Exercise prompt: Reproduce the listing below as it stands. Leave out each image.

Supplied material:
◇ ◇ ◇ ◇

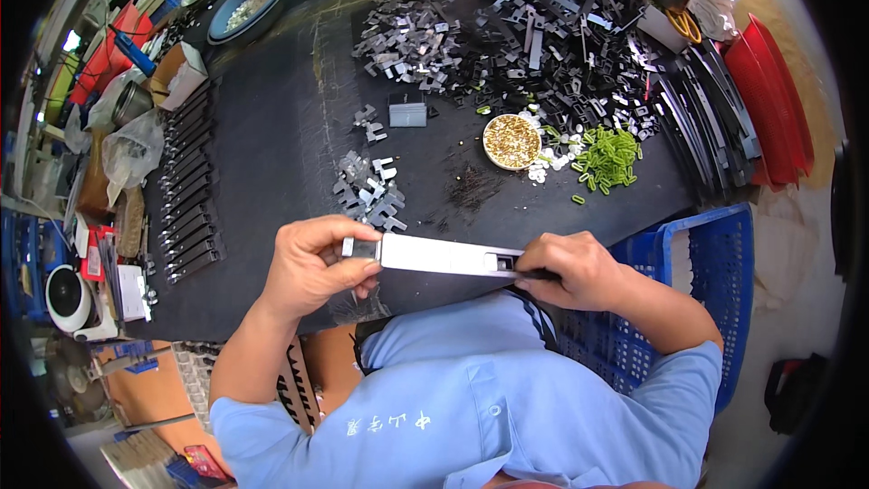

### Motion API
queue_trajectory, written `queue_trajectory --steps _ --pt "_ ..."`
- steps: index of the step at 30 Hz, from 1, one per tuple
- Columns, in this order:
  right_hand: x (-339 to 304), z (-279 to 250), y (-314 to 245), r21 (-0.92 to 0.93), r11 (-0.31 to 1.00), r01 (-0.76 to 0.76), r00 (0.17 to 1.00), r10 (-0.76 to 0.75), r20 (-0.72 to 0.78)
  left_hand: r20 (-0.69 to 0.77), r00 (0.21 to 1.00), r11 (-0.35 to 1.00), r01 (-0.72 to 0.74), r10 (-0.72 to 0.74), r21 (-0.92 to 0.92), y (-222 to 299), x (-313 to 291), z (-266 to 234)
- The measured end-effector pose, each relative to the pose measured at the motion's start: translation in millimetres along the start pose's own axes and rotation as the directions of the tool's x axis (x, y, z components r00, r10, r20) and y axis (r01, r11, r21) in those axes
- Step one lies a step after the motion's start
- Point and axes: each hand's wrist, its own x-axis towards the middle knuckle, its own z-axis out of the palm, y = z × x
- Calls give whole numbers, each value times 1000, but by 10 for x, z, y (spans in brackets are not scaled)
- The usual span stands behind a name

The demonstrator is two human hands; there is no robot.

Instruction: Manually assembling small plastic and metal components into a rectangular grey housing.

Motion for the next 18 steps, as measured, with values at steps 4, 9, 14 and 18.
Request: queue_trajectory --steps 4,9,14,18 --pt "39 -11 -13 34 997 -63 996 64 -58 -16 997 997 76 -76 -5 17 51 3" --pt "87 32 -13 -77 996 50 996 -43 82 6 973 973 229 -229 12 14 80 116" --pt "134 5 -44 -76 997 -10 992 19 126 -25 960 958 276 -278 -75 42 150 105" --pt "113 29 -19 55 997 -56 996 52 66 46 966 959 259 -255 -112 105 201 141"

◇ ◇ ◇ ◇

Output of the exercise:
### Motion API
queue_trajectory, written `queue_trajectory --steps _ --pt "_ ..."`
- steps: index of the step at 30 Hz, from 1, one per tuple
- Columns, in this order:
  right_hand: x (-339 to 304), z (-279 to 250), y (-314 to 245), r21 (-0.92 to 0.93), r11 (-0.31 to 1.00), r01 (-0.76 to 0.76), r00 (0.17 to 1.00), r10 (-0.76 to 0.75), r20 (-0.72 to 0.78)
  left_hand: r20 (-0.69 to 0.77), r00 (0.21 to 1.00), r11 (-0.35 to 1.00), r01 (-0.72 to 0.74), r10 (-0.72 to 0.74), r21 (-0.92 to 0.92), y (-222 to 299), x (-313 to 291), z (-266 to 234)
- The measured end-effector pose, each relative to the pose measured at the motion's start: translation in millimetres along the start pose's own axes and rotation as the directions of the tool's x axis (x, y, z components r00, r10, r20) and y axis (r01, r11, r21) in those axes
- Step one lies a step after the motion's start
- Point and axes: each hand's wrist, its own x-axis towards the middle knuckle, its own z-axis out of the palm, y = z × x
- Calls give whole numbers, each value times 1000, but by 10 for x, z, y (spans in brackets are not scaled)
- The usual span stands behind a name

The demonstrator is two human hands; there is no robot.

Instruction: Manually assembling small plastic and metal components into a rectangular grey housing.

Motion for the next 18 steps, as measured, with values at steps 4, 9, 14 and 18.
Request: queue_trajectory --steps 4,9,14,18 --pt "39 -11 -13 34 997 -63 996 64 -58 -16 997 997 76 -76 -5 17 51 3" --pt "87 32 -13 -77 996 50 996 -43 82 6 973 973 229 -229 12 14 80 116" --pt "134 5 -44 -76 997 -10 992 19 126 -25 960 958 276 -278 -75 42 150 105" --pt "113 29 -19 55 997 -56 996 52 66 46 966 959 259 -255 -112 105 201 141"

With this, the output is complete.